• **TASK DIRECTIONS**: If a line in the records below holds the word "white", copy it.

Stored entries:
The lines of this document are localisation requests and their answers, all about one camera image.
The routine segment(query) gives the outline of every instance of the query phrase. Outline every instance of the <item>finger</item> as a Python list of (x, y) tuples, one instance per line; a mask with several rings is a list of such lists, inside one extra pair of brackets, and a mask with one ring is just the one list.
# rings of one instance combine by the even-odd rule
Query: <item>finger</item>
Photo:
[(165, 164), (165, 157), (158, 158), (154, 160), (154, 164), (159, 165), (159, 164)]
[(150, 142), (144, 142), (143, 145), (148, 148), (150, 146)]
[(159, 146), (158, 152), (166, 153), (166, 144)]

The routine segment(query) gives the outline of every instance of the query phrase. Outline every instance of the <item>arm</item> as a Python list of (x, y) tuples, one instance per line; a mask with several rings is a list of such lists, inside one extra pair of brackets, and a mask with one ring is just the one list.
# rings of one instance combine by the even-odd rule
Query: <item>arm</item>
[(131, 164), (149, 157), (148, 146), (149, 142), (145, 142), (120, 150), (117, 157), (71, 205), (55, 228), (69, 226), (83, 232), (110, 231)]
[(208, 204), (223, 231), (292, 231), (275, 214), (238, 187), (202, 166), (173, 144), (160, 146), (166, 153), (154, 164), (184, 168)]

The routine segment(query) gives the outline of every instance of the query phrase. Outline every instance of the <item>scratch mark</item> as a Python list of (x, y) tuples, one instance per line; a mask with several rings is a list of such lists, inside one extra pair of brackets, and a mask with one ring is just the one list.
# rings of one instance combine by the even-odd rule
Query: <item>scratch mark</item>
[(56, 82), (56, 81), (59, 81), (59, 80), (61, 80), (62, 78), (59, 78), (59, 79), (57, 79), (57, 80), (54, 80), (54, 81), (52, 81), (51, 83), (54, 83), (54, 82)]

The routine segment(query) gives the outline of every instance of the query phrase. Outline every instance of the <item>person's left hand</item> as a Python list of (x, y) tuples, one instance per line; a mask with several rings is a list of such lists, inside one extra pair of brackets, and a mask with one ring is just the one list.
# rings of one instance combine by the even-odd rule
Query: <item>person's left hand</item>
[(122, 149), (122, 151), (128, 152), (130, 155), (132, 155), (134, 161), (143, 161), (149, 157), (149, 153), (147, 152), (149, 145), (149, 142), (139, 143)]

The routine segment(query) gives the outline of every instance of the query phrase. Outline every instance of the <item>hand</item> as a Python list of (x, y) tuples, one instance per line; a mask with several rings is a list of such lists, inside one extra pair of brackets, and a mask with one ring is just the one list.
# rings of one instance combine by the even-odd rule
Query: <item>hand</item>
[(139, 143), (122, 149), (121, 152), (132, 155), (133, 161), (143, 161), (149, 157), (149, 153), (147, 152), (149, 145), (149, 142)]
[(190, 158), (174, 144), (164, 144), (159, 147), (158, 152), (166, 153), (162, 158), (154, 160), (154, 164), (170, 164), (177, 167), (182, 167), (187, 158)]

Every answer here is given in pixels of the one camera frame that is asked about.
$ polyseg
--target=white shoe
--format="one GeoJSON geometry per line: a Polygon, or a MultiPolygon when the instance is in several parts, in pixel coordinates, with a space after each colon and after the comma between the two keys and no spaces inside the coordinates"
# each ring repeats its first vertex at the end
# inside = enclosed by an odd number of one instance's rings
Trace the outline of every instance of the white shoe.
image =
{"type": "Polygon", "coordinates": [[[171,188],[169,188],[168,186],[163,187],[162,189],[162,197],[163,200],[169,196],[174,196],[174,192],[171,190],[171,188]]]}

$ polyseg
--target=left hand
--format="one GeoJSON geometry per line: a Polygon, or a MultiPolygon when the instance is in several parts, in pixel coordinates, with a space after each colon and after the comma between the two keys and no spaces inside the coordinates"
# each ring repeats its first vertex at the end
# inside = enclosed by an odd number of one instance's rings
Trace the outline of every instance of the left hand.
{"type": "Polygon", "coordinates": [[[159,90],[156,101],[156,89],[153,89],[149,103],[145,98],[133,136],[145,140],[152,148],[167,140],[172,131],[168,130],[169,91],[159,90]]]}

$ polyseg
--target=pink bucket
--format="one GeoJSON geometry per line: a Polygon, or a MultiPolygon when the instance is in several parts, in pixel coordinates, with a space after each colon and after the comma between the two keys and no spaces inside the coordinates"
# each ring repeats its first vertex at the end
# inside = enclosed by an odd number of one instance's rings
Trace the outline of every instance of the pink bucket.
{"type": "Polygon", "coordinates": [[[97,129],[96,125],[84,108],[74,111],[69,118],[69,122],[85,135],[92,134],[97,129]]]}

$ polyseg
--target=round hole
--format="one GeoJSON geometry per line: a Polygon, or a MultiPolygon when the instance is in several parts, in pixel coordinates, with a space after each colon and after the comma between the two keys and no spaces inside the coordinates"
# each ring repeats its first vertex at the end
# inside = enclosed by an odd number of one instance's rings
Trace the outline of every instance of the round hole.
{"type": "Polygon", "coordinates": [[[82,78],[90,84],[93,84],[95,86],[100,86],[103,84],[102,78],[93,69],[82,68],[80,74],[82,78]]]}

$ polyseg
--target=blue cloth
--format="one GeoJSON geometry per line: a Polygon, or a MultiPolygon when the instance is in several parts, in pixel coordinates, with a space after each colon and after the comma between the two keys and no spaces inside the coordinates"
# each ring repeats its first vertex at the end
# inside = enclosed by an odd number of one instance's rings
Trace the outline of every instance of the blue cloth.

• **PROBLEM SOLUTION**:
--target=white shoe
Trace the outline of every instance of the white shoe.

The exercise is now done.